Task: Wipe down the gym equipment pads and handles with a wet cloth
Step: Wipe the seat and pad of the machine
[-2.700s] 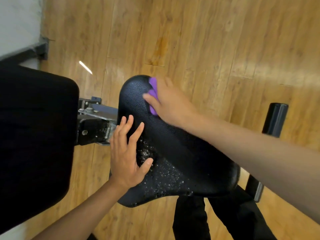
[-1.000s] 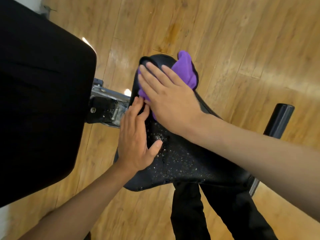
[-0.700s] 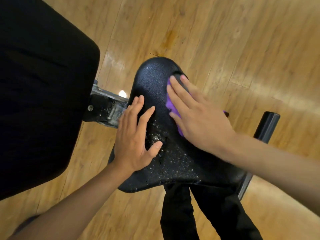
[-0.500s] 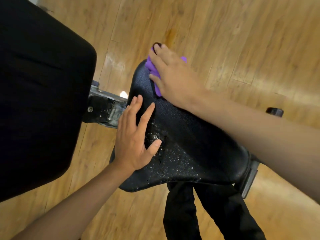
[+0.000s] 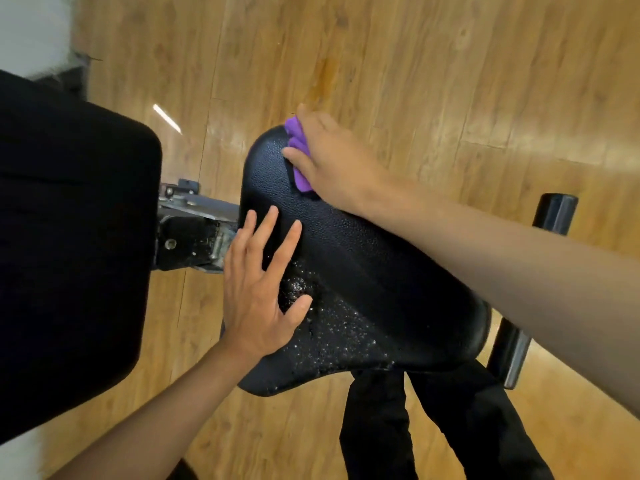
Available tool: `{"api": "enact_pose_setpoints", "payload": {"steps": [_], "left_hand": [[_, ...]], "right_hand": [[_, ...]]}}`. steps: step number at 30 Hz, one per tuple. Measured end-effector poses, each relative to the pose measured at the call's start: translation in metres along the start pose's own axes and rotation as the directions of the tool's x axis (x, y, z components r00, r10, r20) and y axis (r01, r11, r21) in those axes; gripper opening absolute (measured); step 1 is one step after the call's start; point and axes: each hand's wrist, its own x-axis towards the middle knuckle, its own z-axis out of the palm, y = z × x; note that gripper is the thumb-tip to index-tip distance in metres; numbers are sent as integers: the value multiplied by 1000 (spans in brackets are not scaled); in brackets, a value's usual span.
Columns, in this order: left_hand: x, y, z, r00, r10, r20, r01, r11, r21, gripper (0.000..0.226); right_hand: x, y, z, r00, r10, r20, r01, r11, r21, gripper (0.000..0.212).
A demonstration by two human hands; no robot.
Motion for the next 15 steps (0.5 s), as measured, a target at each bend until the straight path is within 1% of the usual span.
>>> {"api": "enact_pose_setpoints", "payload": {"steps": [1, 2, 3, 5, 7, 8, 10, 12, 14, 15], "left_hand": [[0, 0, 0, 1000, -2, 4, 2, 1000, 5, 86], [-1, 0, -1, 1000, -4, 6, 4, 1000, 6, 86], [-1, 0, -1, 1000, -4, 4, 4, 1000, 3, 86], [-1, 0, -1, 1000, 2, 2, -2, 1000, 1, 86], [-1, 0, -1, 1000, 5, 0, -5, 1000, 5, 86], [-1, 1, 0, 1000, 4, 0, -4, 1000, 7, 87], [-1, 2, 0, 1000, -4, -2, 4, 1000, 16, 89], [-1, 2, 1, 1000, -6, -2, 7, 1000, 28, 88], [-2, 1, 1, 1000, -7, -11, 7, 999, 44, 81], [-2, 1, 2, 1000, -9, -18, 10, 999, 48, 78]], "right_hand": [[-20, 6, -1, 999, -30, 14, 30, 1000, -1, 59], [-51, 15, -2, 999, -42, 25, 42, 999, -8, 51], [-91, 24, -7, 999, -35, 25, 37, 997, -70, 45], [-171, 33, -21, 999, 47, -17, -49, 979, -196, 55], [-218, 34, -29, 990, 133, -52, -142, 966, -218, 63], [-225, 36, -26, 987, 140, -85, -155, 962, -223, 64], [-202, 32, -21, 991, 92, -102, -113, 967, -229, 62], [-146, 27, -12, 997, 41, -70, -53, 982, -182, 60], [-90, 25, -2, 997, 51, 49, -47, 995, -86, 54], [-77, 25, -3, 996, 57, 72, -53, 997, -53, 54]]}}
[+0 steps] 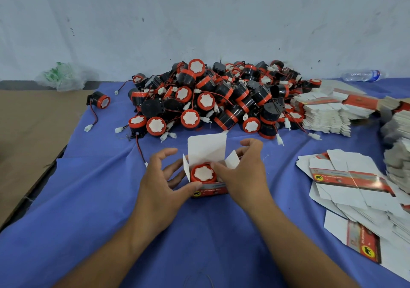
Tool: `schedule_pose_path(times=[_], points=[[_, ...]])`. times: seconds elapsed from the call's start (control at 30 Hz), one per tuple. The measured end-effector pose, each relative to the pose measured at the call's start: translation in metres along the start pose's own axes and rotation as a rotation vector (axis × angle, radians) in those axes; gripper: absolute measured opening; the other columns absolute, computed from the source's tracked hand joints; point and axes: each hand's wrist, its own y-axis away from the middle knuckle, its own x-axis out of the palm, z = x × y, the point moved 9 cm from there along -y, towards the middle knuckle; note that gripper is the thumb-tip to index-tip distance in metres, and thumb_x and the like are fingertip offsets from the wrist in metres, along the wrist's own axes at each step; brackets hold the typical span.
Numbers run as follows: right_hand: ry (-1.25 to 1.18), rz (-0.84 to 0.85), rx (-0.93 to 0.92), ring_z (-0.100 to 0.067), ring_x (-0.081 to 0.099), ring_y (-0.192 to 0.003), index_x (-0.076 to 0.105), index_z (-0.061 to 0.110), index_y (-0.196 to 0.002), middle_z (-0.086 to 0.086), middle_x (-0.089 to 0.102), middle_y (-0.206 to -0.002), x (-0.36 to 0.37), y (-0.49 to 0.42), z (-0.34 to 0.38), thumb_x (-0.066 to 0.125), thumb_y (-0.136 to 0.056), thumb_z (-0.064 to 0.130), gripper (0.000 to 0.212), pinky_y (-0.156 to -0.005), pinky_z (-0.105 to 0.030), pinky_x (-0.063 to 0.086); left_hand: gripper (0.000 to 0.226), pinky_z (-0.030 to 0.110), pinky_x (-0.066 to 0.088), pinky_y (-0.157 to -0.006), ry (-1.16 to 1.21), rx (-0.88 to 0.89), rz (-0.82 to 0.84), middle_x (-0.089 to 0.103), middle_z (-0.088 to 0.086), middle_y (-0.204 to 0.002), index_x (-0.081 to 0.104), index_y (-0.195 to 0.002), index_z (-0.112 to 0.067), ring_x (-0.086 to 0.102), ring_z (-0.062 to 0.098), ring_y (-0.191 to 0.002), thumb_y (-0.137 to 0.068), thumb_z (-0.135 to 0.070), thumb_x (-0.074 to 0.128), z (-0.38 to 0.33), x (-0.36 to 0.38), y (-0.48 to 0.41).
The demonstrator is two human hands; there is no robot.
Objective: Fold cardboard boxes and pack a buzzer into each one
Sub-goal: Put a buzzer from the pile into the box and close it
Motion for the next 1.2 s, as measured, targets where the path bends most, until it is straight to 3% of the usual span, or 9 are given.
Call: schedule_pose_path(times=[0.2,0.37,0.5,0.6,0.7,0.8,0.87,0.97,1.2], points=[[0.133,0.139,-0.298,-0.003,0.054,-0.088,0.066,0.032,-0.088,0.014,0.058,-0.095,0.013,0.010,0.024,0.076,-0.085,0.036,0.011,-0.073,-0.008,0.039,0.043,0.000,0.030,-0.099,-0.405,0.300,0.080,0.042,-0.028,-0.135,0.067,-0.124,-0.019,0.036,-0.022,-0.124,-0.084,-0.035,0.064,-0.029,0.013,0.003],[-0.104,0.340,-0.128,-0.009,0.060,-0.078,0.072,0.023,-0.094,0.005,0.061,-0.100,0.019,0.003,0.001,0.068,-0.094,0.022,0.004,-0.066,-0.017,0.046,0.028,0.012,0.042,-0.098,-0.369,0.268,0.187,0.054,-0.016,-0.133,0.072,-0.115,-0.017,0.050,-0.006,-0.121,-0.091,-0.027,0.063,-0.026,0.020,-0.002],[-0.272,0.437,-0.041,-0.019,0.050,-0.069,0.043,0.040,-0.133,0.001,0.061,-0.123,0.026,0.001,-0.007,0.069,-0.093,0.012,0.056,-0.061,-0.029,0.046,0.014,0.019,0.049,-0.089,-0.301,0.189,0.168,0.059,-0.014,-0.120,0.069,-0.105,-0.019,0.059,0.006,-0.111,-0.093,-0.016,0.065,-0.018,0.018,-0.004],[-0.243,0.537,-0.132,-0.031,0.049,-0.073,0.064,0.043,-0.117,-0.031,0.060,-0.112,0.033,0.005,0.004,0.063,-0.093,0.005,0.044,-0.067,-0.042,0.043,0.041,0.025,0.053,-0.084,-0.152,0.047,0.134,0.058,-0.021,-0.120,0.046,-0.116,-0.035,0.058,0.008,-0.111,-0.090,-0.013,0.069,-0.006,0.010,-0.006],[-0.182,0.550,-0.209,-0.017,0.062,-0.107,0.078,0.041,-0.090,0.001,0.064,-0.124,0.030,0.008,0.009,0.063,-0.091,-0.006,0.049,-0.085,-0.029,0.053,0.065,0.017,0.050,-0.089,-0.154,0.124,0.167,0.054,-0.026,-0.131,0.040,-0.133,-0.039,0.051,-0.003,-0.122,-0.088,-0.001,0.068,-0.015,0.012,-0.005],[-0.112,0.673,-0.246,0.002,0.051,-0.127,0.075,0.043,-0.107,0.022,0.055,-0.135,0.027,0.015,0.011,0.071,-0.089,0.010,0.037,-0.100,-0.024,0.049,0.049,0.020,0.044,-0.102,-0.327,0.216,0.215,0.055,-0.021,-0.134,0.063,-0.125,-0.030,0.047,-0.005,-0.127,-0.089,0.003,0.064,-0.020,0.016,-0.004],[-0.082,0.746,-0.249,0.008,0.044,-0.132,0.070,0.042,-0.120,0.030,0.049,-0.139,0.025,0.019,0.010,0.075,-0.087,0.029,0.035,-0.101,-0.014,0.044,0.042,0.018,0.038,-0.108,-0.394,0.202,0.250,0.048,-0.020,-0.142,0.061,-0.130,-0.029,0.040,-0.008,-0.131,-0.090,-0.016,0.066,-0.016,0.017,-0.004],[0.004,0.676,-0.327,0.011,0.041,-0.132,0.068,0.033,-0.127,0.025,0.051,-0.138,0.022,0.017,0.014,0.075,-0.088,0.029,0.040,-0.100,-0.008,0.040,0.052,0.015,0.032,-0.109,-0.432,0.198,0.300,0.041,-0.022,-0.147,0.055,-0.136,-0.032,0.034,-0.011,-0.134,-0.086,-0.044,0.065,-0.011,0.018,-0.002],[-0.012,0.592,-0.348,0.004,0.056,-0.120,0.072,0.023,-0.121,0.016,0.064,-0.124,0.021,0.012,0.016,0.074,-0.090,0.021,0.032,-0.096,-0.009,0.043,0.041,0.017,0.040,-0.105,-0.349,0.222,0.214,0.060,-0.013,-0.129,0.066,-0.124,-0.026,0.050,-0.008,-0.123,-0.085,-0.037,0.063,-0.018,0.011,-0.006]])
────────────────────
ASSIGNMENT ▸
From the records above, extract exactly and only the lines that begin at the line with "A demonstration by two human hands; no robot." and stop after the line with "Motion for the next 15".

EXERCISE RESULT ▸
A demonstration by two human hands; no robot.
Motion for the next 15 steps (0.5 s), as measured, a target at each bend until the straight path is within 1% of the usual span.

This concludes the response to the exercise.